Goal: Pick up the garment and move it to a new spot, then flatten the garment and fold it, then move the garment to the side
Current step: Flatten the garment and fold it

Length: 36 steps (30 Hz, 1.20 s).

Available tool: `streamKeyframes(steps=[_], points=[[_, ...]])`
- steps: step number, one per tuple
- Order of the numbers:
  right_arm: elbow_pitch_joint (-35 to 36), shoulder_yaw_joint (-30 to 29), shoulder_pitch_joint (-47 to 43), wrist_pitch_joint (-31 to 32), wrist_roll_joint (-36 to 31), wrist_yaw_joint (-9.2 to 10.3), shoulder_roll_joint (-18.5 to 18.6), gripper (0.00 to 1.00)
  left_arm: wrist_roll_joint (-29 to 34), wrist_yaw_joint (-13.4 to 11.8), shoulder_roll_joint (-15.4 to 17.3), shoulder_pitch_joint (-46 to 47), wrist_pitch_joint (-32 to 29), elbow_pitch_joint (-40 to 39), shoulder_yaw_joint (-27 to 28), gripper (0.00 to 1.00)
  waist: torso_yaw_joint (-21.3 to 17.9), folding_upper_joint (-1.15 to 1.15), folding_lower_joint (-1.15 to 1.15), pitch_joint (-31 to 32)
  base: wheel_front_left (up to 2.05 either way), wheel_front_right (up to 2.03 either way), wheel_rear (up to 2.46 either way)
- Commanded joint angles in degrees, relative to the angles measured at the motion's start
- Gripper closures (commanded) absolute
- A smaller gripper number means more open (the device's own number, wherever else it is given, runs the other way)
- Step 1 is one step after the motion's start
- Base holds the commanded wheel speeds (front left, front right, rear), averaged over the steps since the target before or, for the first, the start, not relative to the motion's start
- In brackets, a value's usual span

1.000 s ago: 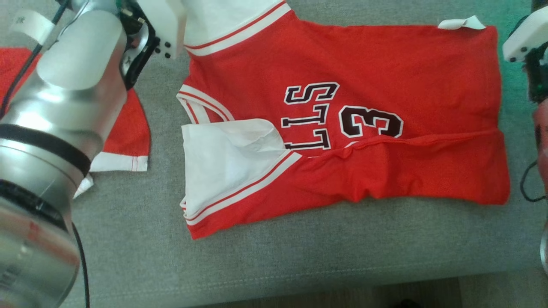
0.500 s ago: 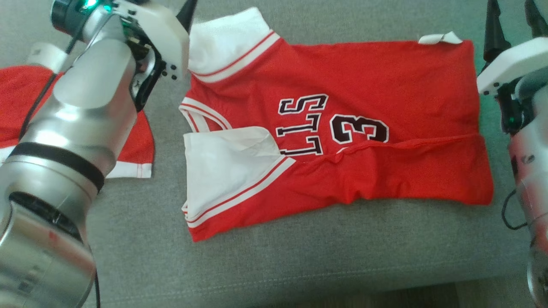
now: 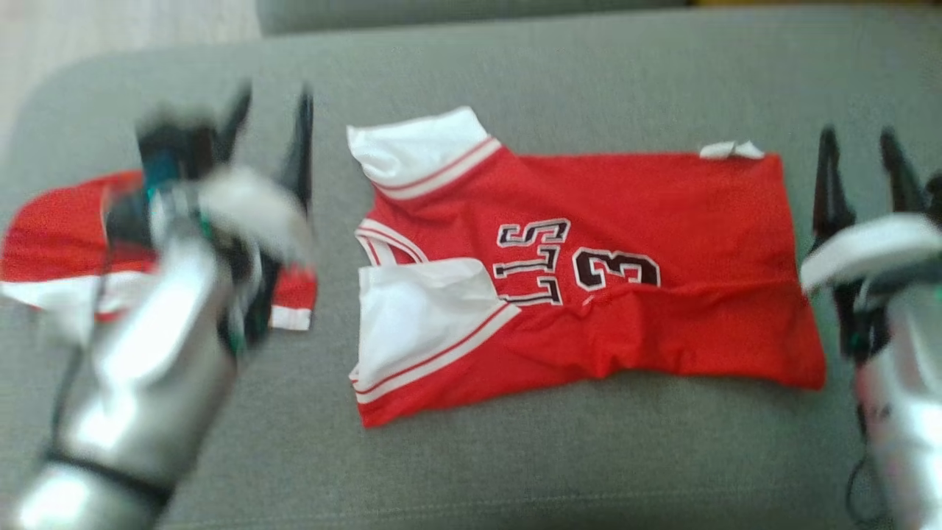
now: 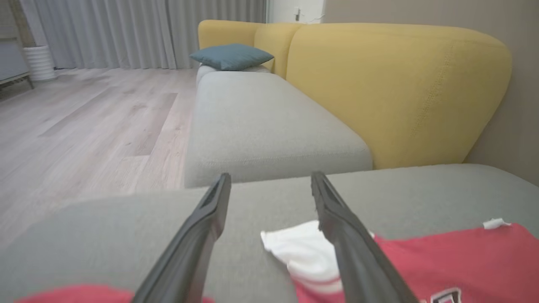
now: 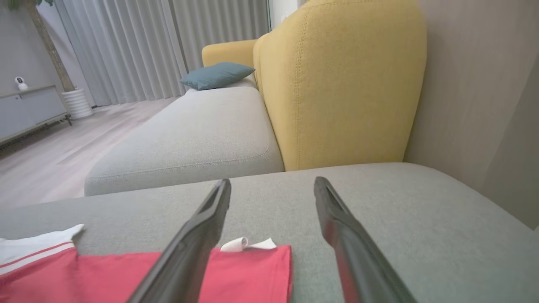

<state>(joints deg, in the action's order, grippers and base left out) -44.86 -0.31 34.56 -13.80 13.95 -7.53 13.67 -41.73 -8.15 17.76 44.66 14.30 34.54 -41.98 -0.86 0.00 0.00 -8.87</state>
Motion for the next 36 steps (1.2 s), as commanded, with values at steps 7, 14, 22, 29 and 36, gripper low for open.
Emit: streamKeyframes(steps=[7,14,22,29,36], points=[[13.5,-4.0,-13.9,-0.1,-3.0,0.04,-5.3,0.00,8.4,-7.2,2.0,-21.3,0.7,-19.2,9.7,0.00,1.8,0.00,0.00,7.6,0.00,0.00,0.00],[24.6,-7.1,-24.1,3.3,-5.8,0.04,-9.4,0.00,13.9,-8.6,-1.4,-32.4,0.7,-26.7,15.5,0.00,1.5,0.00,0.00,9.1,0.00,0.00,0.00],[32.0,-6.7,-26.8,7.0,-6.8,0.04,-10.6,0.00,17.5,-5.6,-3.3,-34.1,0.7,-26.2,18.7,0.00,0.6,0.00,0.00,7.6,0.00,0.00,0.00],[36.5,-6.1,-23.2,9.6,-7.3,0.04,-10.7,0.00,20.7,-1.5,-1.4,-24.7,-2.6,-20.8,15.9,0.00,-1.0,0.00,0.00,-0.1,0.00,0.00,0.00],[39.4,-3.3,-15.4,11.3,-7.9,0.04,-9.9,0.00,22.1,5.9,1.0,-5.6,-11.7,-9.5,14.2,0.00,-4.2,0.00,0.00,-9.9,0.00,0.00,0.00]])
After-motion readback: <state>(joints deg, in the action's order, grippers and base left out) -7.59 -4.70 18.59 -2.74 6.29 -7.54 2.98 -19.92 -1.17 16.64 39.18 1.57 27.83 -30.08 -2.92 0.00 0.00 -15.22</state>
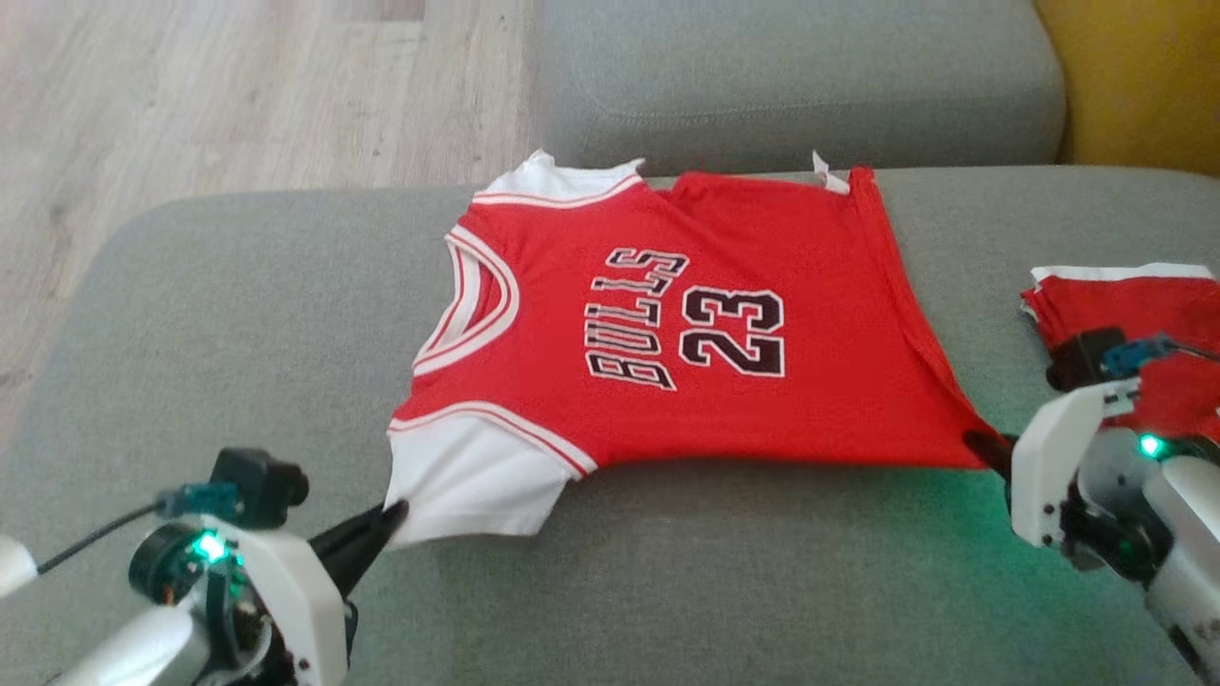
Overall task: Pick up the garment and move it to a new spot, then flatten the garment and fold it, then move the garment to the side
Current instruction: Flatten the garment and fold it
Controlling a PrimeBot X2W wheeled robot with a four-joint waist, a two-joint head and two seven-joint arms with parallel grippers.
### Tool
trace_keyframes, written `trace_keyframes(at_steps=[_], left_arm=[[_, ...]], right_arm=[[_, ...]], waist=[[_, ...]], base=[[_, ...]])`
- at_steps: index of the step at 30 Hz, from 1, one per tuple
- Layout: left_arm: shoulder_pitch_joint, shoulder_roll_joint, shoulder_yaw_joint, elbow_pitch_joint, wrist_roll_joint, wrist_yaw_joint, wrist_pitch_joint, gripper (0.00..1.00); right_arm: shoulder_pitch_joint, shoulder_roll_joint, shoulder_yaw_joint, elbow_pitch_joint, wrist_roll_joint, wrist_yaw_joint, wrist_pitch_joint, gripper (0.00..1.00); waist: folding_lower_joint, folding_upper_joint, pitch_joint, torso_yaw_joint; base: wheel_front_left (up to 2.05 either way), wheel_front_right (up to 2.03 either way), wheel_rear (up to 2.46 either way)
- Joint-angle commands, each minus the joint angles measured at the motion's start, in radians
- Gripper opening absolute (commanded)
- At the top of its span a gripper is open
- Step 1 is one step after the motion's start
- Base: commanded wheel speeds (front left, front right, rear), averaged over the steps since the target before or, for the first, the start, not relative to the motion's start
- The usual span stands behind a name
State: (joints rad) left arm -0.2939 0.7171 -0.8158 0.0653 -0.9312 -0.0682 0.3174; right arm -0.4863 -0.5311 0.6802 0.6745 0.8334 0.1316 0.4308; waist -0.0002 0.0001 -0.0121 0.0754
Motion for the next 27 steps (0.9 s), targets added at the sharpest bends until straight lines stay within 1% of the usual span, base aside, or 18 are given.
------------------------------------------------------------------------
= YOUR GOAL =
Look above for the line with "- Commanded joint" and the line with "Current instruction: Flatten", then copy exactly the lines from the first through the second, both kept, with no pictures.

= WRITTEN ANSWER =
- Commanded joint angles in degrees, relative to the angles measured at the motion's start
- Gripper closures (commanded) absolute
- A smaller gripper number means more open (the device's own number, wherever else it is given, runs the other way)
- Step 1 is one step after the motion's start
- Base holds the commanded wheel speeds (front left, front right, rear), averaged over the steps since the target before or, for the first, the start, not relative to the motion's start
- In brackets, a value's usual span

1.000 s ago: 
0.500 s ago: 
now: 
now: 
now: 

<state>(joints deg, in the action's order, grippers and base left out) -44.86 -0.31 34.56 -13.80 13.95 -7.53 13.67 -41.73 -8.15 17.76 44.66 14.30 34.54 -41.98 -0.86 0.00 0.00 -8.87</state>
Motion for the next 36 steps (1.2 s), as commanded, with values at steps 7, 14, 22, 29 and 36, gripper low for open.
Emit: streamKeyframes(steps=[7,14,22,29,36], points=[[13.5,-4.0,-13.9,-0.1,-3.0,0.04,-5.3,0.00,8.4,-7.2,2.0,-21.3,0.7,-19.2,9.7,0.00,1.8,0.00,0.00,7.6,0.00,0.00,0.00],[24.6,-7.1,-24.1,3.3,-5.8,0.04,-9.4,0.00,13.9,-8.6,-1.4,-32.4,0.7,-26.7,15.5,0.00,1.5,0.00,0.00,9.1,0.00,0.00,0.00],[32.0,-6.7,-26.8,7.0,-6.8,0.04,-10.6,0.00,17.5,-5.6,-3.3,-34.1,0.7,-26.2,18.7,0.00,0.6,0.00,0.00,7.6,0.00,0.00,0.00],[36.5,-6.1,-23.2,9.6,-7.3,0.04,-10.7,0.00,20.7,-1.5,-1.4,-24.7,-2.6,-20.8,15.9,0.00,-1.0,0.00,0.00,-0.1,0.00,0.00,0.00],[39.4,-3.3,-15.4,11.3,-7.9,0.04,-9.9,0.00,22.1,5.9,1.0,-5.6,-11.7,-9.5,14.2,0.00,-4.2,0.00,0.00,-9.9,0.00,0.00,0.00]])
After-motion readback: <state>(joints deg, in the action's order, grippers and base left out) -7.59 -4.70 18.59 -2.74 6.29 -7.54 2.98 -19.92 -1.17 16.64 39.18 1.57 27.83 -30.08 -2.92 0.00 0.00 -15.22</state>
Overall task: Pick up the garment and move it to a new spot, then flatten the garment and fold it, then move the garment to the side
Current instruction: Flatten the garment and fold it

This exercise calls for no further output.